The Mandela Effect is where multitudes of people remember something that never happened or actually happened differently. It is named after the first example given. Some people take this stuff very seriously, even to the extent of swearing their memory is correct, and somehow history "changed." Here are some interesting ones, see what you remember:

1. Did Nelson Mandela die in prison in the 1980's?
Spoiler:
No, he was released from prison and died in 2013.
2. When Sally Field won an Oscar for Places in the Heart, did she say, "You like me, you really like me"?
Spoiler:
No, it was "...you like me, right now, you like me." This one got me, as I watched it live. Most likely I was influenced by all the later misquotes.
3. Was Eli Whitney a black man?
Spoiler:
No, he was white. Some people claim he was studied in black history month.
4. Is the Statue of Liberty on Ellis Island?
Spoiler:
No, Liberty Island. This one seems stupid, as anyone in New York could look for themselves.
5. In Moonraker, did Jaws' girlfriend Dolly wear braces?
Spoiler:
No. I didn't remember this, but it would make much more sense in context if she did.

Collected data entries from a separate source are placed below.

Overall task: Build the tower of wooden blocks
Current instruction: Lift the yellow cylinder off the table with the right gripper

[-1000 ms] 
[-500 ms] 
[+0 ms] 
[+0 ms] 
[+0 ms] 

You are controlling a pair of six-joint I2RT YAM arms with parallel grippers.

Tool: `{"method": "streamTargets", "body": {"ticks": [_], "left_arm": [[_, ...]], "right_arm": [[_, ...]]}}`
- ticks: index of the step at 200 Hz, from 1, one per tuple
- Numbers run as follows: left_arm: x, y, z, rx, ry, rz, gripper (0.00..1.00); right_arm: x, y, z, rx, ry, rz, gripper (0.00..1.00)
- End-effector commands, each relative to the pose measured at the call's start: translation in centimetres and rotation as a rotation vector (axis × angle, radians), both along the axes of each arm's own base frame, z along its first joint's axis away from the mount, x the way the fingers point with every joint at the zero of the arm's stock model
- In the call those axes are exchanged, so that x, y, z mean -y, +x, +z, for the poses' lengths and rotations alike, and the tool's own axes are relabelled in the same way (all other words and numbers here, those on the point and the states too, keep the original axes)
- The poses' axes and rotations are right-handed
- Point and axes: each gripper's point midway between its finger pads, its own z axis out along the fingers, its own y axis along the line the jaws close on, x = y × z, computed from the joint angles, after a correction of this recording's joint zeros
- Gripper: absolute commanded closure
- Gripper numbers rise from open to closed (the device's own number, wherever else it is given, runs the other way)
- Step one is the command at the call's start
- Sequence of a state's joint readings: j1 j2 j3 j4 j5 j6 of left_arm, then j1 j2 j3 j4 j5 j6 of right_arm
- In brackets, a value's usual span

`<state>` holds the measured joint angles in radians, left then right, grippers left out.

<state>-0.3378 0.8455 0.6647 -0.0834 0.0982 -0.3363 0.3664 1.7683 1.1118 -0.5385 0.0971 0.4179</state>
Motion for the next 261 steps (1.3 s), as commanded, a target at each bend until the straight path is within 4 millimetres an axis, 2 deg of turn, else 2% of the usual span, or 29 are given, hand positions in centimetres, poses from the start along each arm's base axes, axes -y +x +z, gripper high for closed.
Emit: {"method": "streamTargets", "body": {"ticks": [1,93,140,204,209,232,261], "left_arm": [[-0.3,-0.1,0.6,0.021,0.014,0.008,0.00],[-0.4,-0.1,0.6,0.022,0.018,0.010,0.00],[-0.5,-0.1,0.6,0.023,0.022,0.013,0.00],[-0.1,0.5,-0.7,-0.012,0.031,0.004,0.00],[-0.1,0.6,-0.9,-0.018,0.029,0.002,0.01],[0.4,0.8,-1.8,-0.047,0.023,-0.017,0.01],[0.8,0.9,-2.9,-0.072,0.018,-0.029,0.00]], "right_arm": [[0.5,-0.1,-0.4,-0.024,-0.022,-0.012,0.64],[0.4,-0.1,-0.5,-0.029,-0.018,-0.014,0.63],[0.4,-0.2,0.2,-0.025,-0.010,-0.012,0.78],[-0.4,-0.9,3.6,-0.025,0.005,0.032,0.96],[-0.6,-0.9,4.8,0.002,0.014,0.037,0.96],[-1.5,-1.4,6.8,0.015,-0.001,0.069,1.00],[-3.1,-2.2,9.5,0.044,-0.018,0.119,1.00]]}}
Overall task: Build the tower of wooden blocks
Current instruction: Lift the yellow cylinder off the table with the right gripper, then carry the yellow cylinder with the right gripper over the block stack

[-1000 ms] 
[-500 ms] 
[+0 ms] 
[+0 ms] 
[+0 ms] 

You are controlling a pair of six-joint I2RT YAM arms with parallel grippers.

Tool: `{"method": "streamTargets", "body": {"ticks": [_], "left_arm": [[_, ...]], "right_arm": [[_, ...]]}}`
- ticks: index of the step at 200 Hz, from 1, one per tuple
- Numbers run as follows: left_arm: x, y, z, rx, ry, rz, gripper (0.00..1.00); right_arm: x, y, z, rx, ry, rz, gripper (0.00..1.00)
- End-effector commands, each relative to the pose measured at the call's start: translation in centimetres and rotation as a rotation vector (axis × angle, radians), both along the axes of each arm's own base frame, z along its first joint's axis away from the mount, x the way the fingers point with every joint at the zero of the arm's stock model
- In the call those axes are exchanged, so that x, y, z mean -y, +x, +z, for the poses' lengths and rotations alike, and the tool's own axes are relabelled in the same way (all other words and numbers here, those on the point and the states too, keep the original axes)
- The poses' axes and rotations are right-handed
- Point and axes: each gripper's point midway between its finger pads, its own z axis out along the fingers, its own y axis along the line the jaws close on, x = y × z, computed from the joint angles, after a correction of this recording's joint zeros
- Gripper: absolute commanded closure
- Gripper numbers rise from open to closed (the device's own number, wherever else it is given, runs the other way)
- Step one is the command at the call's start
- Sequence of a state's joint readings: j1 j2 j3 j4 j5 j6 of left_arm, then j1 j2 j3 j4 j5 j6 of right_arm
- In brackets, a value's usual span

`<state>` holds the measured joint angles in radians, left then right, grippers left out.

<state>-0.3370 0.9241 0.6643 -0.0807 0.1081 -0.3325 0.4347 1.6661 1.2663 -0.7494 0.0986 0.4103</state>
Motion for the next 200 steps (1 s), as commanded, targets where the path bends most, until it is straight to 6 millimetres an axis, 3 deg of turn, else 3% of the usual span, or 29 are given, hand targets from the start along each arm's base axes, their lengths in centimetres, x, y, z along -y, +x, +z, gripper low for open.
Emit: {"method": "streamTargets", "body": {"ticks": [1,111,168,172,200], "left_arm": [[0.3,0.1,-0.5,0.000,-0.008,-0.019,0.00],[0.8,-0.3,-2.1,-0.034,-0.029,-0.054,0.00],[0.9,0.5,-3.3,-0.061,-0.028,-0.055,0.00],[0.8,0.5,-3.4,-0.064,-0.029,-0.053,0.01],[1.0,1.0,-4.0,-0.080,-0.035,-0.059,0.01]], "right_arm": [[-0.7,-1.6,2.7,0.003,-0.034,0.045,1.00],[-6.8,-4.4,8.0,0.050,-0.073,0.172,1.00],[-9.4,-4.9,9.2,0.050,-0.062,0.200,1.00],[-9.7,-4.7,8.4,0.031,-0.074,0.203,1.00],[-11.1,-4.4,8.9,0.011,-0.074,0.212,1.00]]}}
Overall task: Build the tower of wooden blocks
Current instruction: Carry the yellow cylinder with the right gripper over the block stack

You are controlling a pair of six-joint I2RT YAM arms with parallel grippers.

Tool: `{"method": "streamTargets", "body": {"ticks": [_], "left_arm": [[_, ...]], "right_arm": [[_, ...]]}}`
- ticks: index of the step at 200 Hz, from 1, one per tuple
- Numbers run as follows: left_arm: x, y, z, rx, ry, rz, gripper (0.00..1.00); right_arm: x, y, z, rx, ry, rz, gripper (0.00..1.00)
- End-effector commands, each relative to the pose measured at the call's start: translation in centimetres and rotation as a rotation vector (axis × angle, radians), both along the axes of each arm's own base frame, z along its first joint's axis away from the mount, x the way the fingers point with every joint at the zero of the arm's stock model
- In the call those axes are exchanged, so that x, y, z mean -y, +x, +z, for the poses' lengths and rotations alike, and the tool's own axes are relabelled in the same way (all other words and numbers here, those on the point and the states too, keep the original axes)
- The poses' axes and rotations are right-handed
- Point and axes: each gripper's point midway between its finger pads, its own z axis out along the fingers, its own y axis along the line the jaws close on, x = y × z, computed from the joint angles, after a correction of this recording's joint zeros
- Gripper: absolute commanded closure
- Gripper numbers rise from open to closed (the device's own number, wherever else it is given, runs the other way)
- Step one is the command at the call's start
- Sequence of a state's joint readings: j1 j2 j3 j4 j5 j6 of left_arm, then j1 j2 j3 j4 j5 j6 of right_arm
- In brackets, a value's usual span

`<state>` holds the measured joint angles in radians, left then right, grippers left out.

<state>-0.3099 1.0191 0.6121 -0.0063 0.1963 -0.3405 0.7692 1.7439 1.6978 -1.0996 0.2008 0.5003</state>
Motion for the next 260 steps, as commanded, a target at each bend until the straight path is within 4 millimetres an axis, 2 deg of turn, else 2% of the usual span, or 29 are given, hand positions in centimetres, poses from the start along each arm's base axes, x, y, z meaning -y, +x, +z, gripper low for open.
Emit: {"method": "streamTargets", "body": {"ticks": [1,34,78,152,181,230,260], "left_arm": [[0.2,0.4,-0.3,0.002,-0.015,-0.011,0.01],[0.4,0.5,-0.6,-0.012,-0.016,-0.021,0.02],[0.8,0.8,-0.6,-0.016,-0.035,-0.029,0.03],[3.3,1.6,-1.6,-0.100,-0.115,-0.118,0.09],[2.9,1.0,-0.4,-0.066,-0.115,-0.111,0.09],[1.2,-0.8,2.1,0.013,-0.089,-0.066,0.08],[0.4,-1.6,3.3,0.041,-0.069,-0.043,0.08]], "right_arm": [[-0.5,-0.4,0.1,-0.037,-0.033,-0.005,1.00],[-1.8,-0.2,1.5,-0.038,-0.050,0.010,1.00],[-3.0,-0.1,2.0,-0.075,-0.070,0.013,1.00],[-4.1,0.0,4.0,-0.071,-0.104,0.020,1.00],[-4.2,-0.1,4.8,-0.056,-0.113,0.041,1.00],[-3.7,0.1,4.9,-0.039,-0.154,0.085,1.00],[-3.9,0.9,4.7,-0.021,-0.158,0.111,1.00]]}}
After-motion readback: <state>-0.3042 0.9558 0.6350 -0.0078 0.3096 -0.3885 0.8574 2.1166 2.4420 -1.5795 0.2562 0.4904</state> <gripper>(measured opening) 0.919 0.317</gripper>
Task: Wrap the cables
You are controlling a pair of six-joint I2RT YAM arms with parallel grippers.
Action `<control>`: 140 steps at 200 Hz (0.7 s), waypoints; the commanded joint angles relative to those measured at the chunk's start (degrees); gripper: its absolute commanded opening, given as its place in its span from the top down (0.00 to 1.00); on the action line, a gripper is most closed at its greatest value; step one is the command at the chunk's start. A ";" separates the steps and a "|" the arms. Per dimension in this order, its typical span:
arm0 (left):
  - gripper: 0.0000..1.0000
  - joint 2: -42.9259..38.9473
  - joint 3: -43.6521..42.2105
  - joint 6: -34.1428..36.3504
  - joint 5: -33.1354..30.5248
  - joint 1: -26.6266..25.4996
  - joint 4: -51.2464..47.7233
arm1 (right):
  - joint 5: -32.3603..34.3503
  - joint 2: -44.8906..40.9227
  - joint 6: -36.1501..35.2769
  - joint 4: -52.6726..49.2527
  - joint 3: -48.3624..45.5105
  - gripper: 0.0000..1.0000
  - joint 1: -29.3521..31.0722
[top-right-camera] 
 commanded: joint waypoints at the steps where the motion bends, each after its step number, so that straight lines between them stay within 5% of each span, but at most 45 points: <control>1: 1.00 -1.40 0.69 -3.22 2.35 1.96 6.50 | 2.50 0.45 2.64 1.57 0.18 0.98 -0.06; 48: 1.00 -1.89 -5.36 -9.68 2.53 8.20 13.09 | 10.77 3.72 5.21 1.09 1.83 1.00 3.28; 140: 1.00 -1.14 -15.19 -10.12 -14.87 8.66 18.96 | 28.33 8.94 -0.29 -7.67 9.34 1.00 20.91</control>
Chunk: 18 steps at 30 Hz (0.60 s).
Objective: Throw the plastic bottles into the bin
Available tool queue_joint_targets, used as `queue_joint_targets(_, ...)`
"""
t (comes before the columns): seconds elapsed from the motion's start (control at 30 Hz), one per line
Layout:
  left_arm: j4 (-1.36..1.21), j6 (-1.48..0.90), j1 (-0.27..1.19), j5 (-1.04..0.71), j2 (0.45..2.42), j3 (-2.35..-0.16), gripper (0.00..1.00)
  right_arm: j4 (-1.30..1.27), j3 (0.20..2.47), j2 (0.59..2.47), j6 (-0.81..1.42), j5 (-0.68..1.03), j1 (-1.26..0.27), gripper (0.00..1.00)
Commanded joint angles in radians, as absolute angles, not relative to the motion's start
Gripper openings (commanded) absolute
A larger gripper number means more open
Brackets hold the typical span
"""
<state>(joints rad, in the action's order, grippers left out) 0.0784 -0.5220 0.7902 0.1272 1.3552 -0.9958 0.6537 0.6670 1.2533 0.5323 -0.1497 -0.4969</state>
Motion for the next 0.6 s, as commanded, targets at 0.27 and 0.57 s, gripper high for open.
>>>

6. Do you remember eating Jiffy peanut butter?
Spoiler:
It never existed, it was Jif.
7. Do you remember the Berenstein Bears?
Spoiler:
Nope, it was the Berenstain Bears. A stain on all your houses!
8. Was there a movie called Shazzam starring Sinbad as a genie?
Spoiler:
Doesn't exist. There was Kazzam with Shaq as a genie.
Last edited by Jaymann on Mon May 04, 2020 11:27 am, edited 1 time in total.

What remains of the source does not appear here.